LOOKS GOOD!!!!!!!!!!!!!!​


----------



## isanon (Apr 20, 2007)

hated 28 days later, will most likely hate this one to


----------



## Stealth Tomato (Apr 20, 2007)

28 Days is one of the best movies I have ever seen.

This could be epic.


----------



## less (Apr 20, 2007)

I can't wait for 28 Years Later. That should be epic.


----------



## Uncle Lunchwagon (Apr 20, 2007)

YOU SASSY BITCH LESS


----------



## Kami-Sama (Apr 20, 2007)

less said:


> I can't wait for 28 Years Later. That should be epic.

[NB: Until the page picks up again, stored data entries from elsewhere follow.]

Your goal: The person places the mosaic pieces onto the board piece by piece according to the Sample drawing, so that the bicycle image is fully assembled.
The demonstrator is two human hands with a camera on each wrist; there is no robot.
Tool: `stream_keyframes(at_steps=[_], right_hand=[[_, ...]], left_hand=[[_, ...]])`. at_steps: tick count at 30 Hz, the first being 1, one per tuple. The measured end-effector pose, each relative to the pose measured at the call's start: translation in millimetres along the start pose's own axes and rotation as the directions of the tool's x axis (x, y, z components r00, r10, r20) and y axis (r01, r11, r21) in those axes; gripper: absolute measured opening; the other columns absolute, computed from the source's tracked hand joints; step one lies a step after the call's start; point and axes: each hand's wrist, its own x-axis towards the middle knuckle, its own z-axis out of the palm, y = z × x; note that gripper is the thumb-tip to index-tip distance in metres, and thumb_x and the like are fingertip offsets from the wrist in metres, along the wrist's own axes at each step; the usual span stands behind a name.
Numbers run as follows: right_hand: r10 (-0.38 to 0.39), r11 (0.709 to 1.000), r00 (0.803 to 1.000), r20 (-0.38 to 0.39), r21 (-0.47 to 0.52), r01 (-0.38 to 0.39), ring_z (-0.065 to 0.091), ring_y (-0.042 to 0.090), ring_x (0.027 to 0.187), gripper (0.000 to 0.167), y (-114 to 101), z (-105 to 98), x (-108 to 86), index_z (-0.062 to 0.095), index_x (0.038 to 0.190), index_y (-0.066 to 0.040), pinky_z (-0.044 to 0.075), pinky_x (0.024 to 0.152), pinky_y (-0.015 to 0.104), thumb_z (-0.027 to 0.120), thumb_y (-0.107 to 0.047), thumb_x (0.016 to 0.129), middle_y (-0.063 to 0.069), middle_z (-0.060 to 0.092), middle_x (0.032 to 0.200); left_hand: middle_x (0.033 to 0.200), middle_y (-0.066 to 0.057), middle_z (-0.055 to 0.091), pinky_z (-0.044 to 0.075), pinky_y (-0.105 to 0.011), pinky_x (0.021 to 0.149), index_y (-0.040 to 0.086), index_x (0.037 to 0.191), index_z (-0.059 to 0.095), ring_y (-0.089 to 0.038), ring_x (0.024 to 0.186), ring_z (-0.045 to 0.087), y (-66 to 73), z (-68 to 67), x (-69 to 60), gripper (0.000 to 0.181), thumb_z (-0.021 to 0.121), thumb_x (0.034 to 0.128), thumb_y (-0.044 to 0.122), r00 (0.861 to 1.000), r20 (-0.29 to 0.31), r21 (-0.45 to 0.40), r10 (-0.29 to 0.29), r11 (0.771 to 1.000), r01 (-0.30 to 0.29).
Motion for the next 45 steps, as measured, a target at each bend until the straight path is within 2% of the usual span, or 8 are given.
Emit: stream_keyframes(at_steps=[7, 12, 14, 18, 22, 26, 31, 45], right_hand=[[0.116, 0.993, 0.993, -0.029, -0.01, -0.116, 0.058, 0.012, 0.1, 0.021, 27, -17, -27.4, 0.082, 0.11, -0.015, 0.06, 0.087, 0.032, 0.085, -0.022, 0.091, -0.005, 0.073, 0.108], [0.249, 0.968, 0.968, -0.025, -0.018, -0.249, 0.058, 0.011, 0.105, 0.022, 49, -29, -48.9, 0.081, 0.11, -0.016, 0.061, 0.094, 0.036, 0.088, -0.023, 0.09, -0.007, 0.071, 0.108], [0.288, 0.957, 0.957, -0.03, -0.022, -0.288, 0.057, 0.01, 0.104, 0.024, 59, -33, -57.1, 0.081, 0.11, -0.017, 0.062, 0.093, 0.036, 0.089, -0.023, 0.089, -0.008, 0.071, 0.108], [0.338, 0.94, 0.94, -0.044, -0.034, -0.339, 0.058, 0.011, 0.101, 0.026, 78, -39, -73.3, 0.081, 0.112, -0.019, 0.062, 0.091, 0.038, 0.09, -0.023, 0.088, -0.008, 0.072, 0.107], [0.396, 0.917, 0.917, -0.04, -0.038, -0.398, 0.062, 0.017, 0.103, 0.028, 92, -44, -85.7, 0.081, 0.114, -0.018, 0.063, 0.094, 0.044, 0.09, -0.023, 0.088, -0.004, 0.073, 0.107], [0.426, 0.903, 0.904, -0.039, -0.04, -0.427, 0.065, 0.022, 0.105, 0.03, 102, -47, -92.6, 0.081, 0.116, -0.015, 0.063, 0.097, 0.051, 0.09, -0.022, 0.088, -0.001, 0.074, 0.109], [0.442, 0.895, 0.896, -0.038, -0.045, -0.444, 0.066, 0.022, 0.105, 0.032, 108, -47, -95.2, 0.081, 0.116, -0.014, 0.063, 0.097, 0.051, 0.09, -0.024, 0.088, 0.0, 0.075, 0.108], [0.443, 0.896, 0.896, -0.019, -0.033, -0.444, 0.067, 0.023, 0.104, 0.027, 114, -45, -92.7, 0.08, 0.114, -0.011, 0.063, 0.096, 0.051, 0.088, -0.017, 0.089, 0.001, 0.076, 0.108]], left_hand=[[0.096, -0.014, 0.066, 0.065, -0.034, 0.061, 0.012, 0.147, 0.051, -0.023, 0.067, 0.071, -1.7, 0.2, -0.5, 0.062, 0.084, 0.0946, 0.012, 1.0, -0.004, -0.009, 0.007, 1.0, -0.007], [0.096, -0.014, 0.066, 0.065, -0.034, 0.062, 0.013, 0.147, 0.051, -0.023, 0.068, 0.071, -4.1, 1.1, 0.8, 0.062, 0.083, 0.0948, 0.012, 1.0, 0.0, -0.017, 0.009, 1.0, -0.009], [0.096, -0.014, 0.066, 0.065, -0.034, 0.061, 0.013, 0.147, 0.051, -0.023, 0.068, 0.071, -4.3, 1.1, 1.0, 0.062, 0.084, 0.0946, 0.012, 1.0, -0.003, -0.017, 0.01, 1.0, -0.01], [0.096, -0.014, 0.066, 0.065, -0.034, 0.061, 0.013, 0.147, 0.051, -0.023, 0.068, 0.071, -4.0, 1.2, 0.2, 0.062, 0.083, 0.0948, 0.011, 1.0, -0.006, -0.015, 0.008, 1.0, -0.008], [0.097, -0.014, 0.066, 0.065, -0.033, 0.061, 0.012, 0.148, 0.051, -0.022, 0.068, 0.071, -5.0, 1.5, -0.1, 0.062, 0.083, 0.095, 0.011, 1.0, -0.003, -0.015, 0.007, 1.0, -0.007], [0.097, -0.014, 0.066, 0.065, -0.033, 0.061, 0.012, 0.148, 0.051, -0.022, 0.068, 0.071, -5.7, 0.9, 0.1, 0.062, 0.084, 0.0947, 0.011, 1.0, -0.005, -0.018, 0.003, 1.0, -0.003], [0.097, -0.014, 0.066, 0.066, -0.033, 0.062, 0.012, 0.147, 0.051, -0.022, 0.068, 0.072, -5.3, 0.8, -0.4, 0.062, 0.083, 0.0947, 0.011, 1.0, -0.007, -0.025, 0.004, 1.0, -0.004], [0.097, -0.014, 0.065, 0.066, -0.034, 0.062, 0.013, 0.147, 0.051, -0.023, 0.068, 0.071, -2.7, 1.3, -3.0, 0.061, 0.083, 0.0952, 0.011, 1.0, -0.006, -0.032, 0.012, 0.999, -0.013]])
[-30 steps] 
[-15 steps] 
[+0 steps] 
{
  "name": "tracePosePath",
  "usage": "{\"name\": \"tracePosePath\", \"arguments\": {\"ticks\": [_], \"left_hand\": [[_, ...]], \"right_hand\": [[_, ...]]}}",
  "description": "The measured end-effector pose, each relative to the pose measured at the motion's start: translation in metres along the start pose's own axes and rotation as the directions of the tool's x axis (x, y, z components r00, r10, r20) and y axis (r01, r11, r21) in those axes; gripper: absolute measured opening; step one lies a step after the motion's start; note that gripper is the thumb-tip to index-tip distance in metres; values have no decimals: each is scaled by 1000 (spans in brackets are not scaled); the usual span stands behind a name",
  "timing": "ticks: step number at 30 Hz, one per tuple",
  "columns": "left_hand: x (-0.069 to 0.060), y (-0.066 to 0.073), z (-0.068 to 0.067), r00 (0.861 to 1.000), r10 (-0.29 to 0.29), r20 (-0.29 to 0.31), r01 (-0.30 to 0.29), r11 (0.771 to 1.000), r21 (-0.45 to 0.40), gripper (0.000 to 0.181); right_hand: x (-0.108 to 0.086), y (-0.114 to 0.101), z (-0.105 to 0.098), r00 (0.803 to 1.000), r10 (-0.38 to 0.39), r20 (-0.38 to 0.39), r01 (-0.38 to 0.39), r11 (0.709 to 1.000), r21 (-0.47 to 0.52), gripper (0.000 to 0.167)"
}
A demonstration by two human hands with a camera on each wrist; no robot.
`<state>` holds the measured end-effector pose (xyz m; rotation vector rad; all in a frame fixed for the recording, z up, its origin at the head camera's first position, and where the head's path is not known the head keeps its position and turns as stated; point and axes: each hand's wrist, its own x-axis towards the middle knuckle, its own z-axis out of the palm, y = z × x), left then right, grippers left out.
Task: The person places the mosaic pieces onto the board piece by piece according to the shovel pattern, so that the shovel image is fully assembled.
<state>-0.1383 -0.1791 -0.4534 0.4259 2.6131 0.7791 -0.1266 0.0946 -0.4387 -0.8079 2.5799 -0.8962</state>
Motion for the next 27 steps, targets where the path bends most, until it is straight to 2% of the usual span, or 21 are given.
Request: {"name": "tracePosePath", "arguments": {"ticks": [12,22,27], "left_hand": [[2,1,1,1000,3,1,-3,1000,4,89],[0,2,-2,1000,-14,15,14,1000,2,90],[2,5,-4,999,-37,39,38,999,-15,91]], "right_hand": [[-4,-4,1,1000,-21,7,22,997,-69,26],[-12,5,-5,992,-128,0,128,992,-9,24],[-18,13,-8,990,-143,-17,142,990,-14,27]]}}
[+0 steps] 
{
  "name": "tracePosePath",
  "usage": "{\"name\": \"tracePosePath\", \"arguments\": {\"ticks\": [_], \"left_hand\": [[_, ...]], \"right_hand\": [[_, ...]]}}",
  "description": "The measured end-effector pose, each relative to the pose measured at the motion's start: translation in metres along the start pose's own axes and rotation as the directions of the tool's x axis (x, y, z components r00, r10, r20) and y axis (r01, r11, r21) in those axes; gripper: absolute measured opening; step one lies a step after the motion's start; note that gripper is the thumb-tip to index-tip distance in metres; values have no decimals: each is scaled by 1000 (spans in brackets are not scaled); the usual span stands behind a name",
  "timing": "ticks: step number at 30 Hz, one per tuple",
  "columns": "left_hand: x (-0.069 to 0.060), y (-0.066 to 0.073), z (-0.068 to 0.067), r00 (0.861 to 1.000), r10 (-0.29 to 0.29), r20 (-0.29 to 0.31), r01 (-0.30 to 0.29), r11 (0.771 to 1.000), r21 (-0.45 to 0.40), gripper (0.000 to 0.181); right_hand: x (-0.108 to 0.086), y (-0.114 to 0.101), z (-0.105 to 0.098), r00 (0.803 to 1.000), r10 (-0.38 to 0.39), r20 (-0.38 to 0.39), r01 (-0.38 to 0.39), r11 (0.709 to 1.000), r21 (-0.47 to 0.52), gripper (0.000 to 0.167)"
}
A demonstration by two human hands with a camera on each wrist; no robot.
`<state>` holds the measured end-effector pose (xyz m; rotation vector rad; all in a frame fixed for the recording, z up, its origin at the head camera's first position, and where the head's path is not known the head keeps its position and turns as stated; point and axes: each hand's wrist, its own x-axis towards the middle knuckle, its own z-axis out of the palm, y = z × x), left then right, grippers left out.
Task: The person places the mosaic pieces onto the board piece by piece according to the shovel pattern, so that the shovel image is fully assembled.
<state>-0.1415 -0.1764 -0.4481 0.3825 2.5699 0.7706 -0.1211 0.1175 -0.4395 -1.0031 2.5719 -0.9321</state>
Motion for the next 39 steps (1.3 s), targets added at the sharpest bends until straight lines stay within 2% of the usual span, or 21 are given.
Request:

months should be first <.<


----------



## crazymtf (Apr 20, 2007)

Can't wait for this one, 28 days later was nice unlike shit like land of dead and resident evil.


----------



## sperish (Apr 20, 2007)

This looks amazing. And for some reason the soldier's wink was the most memorable part for me. What a badass. I'm really excited to see this for the wink alone. >w<


----------



## Captain Pimp (Apr 20, 2007)

crazymtf said:


> Can't wait for this one, *28 days later was nice unlike shit like land of dead and resident evil.*



Qft >.<

Aw man, can't wait for this...gonna watch Spidey and then this one 

The release date for this movie is May 11th, which is pretty soon.


----------



## crazymtf (Apr 20, 2007)

Captain Pimp said:


> Qft >.<
> 
> Aw man, can't wait for this...gonna watch Spidey and then this one
> 
> The release date for this movie is May 11th, which is pretty soon.



YES someone agrees with me! REPS


----------



## Dimezanime88 (Apr 20, 2007)

Yea, I really liked the first movie. The soundtrack too I liked. But yea, definitely want to see this!


----------



## Crowe (Apr 20, 2007)

Seriously, you guys liked 28 days? I thought it was the worst movie I saw at that time.


----------



## crazymtf (Apr 20, 2007)

pek the villain said:


> Seriously, you guys liked 28 days? I thought it was the worst movie I saw at that time.



Liked it alot. Then again resident evil, land of dead, dawn of dead, all these suck so you can see why when a good zombie/infected movie comes along i get happy


----------



## Crowe (Apr 20, 2007)

I disliked all of those movies too. Guess I'm not a fan of zombie movies.


----------



## Acidblood7 (Apr 21, 2007)

Man Spiderman 3, 28 Weeks Later, and then transformers the movie, this is becoming good year for movies ^_^


----------



## Dragon (banned) (Apr 21, 2007)

i cant wait for 28 generations later


----------



## coriander (Apr 21, 2007)

I think this'll be a good one. Films with running people, shouting, traumatic events and all that jazz always interest me.


----------



## Starber (Apr 21, 2007)

Looks interesting. 



Captain Pimp said:


> The release date for this movie is May 11th, which is pretty soon.



May 11th!?  That's when The Ex comes out!!


----------



## Captain Pimp (Apr 21, 2007)

crazymtf said:


> YES someone agrees with me! REPS



lol, movies based on video games are usually a disappointment  and I thought Romero would continue his great Zombie films streak, but LOTD wasn't satisfying =/

thnx for the rep ^^



coriander said:


> I think this'll be a good one. Films with running people, shouting, traumatic events and all that jazz always interest me.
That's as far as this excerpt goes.